Итогом челночной дипломатии старшины стало то, что Корюн, помешкав немного, подбежал, не помня себя, к женщине и поцеловал ее… в щечку. Затем под истеричный гогот своего сводника унес ноги, не оглядываясь…
А услуга, о которой попросил Корюна прапорщик, заключалась в том, чтобы подложить в конспект замполита дивизиона, который чем-то насолил старшине, несколько картинок непристойного характера — в надежде дискредитировать его в глазах подчиненных. Но бывалый капитан сразу же почувствовал подвох и, не дожидаясь признания, чьих рук это дело, вывел весь взвод на плац и взамен политзанятий целый час гонял солдат строевым шагом на морозе…
Корюн долго не мог простить себя за слабость и унижение, за свою первую, армейскую любовь и нелепый поцелуй.
2003 год
Произошло это в советской армии.
Рядовой Игнатюк был кандидатом в мастера спорта по легкой атлетике и на 2 года старше своих сослуживцев (ему дали отсрочку для завершения учебы в физкультурном техникуме), однако несмотря на это терпел ежедневные унижения, оскорбления и побои.
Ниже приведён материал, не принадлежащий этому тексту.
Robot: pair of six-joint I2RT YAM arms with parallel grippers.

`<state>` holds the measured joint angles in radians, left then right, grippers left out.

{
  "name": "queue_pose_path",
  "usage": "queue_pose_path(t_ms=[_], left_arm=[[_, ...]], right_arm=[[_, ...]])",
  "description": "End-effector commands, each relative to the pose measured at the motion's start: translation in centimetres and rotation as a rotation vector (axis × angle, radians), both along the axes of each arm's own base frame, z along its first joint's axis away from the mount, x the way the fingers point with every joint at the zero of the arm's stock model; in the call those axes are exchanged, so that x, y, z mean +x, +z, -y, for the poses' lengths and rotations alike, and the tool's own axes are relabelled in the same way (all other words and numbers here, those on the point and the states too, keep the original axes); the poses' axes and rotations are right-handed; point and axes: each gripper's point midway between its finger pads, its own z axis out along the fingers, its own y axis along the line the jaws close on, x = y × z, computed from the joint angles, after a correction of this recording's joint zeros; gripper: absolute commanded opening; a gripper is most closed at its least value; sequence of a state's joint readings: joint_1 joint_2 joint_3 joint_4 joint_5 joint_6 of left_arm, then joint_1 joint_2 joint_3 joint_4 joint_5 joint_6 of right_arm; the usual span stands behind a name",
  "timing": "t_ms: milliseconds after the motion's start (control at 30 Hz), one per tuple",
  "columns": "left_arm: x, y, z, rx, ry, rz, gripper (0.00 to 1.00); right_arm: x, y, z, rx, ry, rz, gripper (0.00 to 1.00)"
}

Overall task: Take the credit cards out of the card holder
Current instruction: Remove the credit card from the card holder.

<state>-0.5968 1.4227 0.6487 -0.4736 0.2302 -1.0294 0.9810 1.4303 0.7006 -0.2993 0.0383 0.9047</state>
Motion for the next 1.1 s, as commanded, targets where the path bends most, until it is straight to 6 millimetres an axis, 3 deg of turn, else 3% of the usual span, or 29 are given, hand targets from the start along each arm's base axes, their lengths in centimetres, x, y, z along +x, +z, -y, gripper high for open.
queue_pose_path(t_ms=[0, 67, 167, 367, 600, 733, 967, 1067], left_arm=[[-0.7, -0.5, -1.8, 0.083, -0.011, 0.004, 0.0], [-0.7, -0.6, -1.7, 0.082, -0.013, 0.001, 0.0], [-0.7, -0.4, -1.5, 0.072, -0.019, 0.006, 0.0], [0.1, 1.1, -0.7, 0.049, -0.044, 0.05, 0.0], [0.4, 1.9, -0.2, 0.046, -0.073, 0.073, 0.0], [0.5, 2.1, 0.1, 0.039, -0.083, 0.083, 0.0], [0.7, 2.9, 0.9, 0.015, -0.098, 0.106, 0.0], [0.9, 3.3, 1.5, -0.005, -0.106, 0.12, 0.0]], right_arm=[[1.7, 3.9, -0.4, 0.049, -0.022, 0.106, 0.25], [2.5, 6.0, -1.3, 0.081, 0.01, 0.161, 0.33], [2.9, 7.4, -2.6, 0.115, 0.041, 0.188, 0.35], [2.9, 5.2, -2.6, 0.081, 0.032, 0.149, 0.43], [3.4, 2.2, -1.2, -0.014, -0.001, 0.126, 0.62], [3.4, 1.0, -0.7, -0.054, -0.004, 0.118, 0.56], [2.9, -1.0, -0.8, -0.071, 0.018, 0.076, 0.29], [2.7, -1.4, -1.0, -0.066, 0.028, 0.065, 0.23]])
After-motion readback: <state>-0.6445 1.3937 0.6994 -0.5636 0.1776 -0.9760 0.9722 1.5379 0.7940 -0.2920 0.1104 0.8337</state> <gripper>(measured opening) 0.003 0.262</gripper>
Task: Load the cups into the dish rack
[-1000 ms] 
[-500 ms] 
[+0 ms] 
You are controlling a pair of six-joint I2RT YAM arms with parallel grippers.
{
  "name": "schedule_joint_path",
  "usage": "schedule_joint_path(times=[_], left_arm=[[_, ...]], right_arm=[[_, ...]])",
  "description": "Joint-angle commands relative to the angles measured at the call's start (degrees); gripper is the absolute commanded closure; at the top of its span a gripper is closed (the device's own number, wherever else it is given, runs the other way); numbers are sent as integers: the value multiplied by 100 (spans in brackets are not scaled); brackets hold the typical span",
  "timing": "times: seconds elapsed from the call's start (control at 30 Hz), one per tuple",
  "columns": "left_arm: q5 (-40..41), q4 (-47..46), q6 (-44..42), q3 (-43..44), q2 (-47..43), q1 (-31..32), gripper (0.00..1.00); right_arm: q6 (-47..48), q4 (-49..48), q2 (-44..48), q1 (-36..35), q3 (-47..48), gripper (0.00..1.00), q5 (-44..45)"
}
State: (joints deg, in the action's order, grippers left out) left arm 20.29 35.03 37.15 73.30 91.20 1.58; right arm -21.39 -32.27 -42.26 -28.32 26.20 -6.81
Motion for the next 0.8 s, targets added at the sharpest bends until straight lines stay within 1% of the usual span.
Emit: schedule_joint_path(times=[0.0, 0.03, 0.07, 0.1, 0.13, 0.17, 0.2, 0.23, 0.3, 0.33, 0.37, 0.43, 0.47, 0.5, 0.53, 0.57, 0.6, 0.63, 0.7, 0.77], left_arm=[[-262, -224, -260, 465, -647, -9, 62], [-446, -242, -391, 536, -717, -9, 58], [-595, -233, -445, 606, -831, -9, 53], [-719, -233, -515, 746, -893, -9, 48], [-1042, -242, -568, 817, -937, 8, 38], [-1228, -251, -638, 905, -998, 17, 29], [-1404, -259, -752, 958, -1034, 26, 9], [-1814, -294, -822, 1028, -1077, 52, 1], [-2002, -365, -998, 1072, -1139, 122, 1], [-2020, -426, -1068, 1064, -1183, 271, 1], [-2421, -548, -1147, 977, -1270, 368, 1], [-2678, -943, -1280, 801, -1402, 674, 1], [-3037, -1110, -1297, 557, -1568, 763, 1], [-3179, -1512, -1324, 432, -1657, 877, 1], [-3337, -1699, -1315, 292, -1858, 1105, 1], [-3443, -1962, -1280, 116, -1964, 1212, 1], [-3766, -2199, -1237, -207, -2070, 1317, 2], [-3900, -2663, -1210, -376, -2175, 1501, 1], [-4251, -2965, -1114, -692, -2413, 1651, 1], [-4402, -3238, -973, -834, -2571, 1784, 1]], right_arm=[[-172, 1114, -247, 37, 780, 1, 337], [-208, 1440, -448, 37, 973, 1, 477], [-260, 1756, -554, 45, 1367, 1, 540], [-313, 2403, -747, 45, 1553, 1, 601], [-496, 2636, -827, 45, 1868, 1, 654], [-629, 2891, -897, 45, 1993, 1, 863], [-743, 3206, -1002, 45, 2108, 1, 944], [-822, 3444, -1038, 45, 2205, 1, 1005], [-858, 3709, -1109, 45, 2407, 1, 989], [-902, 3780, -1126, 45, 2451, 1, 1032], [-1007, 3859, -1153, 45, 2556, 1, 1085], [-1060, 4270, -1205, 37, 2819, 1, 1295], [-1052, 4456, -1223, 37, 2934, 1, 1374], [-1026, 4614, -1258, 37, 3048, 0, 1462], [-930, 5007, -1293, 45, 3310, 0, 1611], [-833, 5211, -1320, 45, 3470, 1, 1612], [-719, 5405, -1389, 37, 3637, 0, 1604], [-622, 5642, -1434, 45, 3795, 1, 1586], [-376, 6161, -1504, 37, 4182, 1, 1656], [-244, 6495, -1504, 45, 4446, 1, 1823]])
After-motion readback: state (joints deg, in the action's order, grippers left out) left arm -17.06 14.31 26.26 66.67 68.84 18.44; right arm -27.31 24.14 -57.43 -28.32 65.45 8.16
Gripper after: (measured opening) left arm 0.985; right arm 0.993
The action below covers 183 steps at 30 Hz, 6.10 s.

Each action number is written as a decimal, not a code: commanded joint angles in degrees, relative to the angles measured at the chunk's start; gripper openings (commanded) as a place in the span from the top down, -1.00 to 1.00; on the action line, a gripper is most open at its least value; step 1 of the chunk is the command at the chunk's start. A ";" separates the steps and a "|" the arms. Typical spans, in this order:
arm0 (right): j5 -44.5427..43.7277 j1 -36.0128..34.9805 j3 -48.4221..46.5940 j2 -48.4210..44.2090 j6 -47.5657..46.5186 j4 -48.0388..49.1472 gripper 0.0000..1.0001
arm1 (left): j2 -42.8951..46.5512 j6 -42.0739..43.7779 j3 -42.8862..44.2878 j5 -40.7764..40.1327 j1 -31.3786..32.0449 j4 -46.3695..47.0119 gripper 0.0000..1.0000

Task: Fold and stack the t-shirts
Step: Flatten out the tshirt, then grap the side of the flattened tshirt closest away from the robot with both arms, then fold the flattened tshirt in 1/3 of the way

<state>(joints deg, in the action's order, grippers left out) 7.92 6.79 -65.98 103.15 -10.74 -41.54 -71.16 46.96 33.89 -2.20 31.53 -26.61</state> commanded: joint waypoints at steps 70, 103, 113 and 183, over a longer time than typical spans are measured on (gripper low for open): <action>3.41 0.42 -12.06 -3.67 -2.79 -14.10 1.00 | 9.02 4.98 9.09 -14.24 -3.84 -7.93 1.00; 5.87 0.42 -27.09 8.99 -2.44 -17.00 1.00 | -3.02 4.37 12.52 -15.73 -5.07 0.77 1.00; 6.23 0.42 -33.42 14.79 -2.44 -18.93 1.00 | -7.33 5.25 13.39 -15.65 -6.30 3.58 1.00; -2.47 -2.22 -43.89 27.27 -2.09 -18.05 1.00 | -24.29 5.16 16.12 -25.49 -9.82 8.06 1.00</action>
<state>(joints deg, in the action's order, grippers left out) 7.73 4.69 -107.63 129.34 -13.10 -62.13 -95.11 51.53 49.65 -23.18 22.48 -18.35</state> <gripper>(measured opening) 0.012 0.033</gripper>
Да, именно терпел — в силу своего, наверное, неправильного воспитания на гражданке. Он почти добровольно выполнял «черную» работу: чистил туалеты, мыл полы, убирался на кухне. Кроме того, стирал старослужащим одежду, подшивал воротнички, начищал сапоги, короче говоря, служил за «того парня», который всячески отлынивал от службы и пытался переложить свои обязанности на плечи таких «правильно», по-домашнему воспитанных, как Игнатюк.
«Игнатюк, принеси воды!», «Игнатюк, отнеси бушлаты в каптерку!», «Игнатюк, достань сигарету!» — без конца слышалось в казарме в отсутствии офицеров.
Игнатюк бессловесно выполнял команды, стараясь угодить всем и каждому. Но не тут-то было: вечно кто-то был недоволен им, кто-то ругал его, а бывало, и бил.
Игнатюк пасовал перед теми, кто позволял себе прикрикнуть на него или всего лишь грозно посмотреть в его сторону.
— Ты что, блатной или быстро бегаешь?! А ну, давай, веник в зубы и вперед лестницу подметать! — после таких наездов кого-либо из «стариков» (Игнатюк, как минимум, на год был старше их) он как-то скукоживался, гнулся, словно молодое деревце под сильным ветром. Его так и подмывало сказать: «Быстро бегаю», — но он молча, почти с готовностью выполнял приказы своих «продвинутых» сослуживцев, которые пока не знали о его скрытом таланте.
Впрочем, мало кто знал даже имя Игнатюка, а фамилию его произносили так, будто матерились. У него не было друзей, а интересовал он сослуживцев постольку, поскольку был полезен и нужен им в том или ином деле. Общая безликость Игнатюка подчеркивалась следующей деталью: черт его лица невозможно было запомнить с первого раза — казалось, что на нем и вовсе нет лица.
Вторую неделю батальон, где нес службу Игнатюк, находился на полевых занятиях.
Наутро солдату предстоял первый за время его службы марш-бросок. Завтра же ему исполнялось 20 лет, но он почему-то стеснялся говорить об этом кому-либо.
Сразу же после подъема и утреннего туалета батальон выстроился поротно, с оружием и полным комплектом боеприпасов, вещмешками, набитыми солдатской амуницией. Иными словами, помимо своего 50-60 килограммового живого груза «молодому» солдату, изнуренному каждодневными многочасовыми строевыми и тактическими занятиями, физо, недоеданием и недосыпанием, предстояло целых 10 километров таскать на себе дополнительных 15-20 килограммов.
После короткой команды начштаба батальон двинулся. Тяжелому топоту солдатских сапог с едким запахом ваксы аккомпанировали лязг котелков с чашками-ложками внутри, тихий, незлобивый пока мат, без которого в армии практически не обходится ни одно мероприятие. Воздух был морозный, пар валил из ноздрей солдат и офицеров, как из котла, пот зернами катился с их лиц. Уже через километр некоторые из солдат стали выдыхаться. Ротные, взводные и командиры отделений то грубым окриком или тычком, то подбадривая армейскими остротами, подгоняли своих подчиненных. Игнатюк взял у одного из сдающих товарищей вещмешок и пошел дальше, не сбавляя темпа. Вскоре он оказался впереди батальона, рядом с высоким, спортивного сложения замполитом.
Когда переходили вброд небольшую речку, кто-то из старослужащих сзади толкнул Игнатюка. «Эй, урод, вырвись вперед, натопи к нашему приходу печку, поставь чай и ведро с водой, чтобы помыться…» — тихо приказал «дед», просверлив его своим злым взглядом.